Two leading physician-scientists at the University of Minnesota’s Masonic Cancer Center (MCC) have won major grants totaling almost $26 million from the National Cancer Institute (NCI).
Philip McGlave, M.D., and Jeffrey Miller, M.D., received word about their renewed five-year program project research grants this fall.
They’ll use the funding to lead research teams focused on increasing the availability, safety, and effectiveness of hematopoietic stem cell transplants and cell therapies. Their work likely will improve treatment and survival for the thousands of patients diagnosed with leukemia, lymphoma, multiple myeloma, and other blood and bone marrow disorders every year.
The University has been a consistent national leader in stem cell transplant research and treatment. Stem cell transplantation was pioneered at the University with the world’s first successful donor transplant for a malignant lymphoma patient here in 1975.
McGlave, MCC deputy director, has received NCI funding to lead his stem cell research program for the past 15 years. His renewed funding of more than $12.6 million will allow him to continue years 16 through 20 of his team’s research, focusing on further improving stem cell transplantation and cell-based treatments.
Miller, associate director of the MCC’s Experimental Therapeutics Program, and his team received more than $13.3 million to fund years six through 10 of their research on characterizing disease-fighting natural killer (NK) cells to reduce leukemia patients’ relapse rates after transplantation.

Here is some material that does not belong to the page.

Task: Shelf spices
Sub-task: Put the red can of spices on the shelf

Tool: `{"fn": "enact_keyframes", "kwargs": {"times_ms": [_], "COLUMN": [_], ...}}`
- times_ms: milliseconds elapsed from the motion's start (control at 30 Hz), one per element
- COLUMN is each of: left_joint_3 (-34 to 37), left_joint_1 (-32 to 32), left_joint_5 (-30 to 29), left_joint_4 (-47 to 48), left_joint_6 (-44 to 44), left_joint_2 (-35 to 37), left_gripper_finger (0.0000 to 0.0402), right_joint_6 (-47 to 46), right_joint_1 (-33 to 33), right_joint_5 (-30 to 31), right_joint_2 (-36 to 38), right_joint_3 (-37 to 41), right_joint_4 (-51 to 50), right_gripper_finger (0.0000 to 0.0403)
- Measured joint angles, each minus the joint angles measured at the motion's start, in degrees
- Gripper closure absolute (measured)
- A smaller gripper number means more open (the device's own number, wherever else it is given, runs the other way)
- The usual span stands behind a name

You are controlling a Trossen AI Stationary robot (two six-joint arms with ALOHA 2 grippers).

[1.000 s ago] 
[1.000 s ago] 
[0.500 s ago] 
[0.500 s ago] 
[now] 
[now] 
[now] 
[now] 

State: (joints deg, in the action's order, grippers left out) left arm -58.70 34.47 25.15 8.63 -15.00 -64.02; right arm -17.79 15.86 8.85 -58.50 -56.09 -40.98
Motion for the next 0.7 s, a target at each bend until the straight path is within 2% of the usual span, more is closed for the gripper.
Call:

Part of Miller’s grant will fund a clinical trial focused on using a relatively simple form of genetic analysis to help choose the best blood and marrow donors for leukemia patients based on favorable NK cell receptor genes. Learn more in the fall issue of the Medical Bulletin.
University researchers will work on these grants with experts at the National Institutes of Health and at more than a dozen cancer research centers throughout the United States.